A sparkler is a type of hand-held firework that burns slowly while emitting colored flames, sparks, and other effects.
In the United Kingdom, a sparkler is often used by children at bonfire and fireworks displays on Guy Fawkes Night, the fifth of November, and in the United States on Independence Day. They are called phuljhadi in Hindi and are popular during the Diwali festival.
Sparklers are generally formed around a thin non-combustible metallic wire, about 8-12 inches (20-30 cm) long, that has been dipped in a thick batter of slow-burning pyrotechnic composition and allowed to dry. The combustible coating contains these components, one or more of each category:
- Metallic fuel, mandatory to make sparks; size of particles influences appearance of the sparks
- Additional fuel, optional, modifying the burning speed
- Oxidizer, mandatory
- Optional pyrotechnic colorants, for colored flames
- chlorides and nitrates of metals, e.g. barium, strontium, or copper
- Combustible binder, holding the composition together
The colored spot on the top of each rod indicates the color of the sparkles emitted when ignited.

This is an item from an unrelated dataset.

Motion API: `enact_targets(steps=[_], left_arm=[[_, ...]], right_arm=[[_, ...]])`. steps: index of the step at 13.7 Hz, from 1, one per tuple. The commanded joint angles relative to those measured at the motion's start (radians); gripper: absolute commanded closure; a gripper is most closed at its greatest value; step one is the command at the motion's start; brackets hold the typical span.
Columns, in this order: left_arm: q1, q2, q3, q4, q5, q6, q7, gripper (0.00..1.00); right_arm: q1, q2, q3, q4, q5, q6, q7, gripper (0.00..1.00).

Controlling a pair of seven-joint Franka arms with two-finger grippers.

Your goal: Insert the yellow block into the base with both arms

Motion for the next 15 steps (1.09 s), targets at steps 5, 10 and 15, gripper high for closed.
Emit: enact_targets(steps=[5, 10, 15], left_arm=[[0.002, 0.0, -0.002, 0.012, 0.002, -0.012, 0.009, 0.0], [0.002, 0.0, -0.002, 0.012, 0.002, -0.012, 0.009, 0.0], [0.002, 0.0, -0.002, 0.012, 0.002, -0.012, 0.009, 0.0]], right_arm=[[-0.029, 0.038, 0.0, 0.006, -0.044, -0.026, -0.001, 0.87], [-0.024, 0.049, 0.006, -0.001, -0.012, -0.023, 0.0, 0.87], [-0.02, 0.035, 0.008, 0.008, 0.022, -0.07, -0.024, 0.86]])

A more modern type of sparkler, known as the "Morning Glory", consists of a long, thin paper tube filled with composition and attached to a wooden rod using brightly colored tissue paper and ribbon. Several different compositions can be packed into a single tube, resulting in a sparkler that changes color.

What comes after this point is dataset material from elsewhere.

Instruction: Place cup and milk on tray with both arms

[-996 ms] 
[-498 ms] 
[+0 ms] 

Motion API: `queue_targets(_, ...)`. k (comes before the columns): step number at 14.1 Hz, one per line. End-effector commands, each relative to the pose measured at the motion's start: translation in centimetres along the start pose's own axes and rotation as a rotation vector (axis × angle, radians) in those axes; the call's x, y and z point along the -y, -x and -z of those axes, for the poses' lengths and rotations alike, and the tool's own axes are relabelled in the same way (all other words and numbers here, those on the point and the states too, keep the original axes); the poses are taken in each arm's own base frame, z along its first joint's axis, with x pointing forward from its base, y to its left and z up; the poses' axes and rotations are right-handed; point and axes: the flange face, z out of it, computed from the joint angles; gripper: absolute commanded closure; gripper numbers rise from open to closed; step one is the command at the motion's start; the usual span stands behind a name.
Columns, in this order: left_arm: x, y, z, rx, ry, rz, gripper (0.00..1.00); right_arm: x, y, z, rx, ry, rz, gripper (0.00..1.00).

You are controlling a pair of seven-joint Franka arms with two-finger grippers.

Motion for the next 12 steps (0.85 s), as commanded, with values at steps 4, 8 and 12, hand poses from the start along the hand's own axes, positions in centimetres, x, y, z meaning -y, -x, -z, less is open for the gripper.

A 2009 report from the National Council on Fireworks Safety indicated that sparklers are responsible for 16 percent of legal firework-related injuries in the United States. The U.S. Consumer Product Safety Commission's statistics from the Fourth of July festivities in 2003 indicate that sparklers were involved in a majority (57%) of fireworks injuries sustained by children under five years of age.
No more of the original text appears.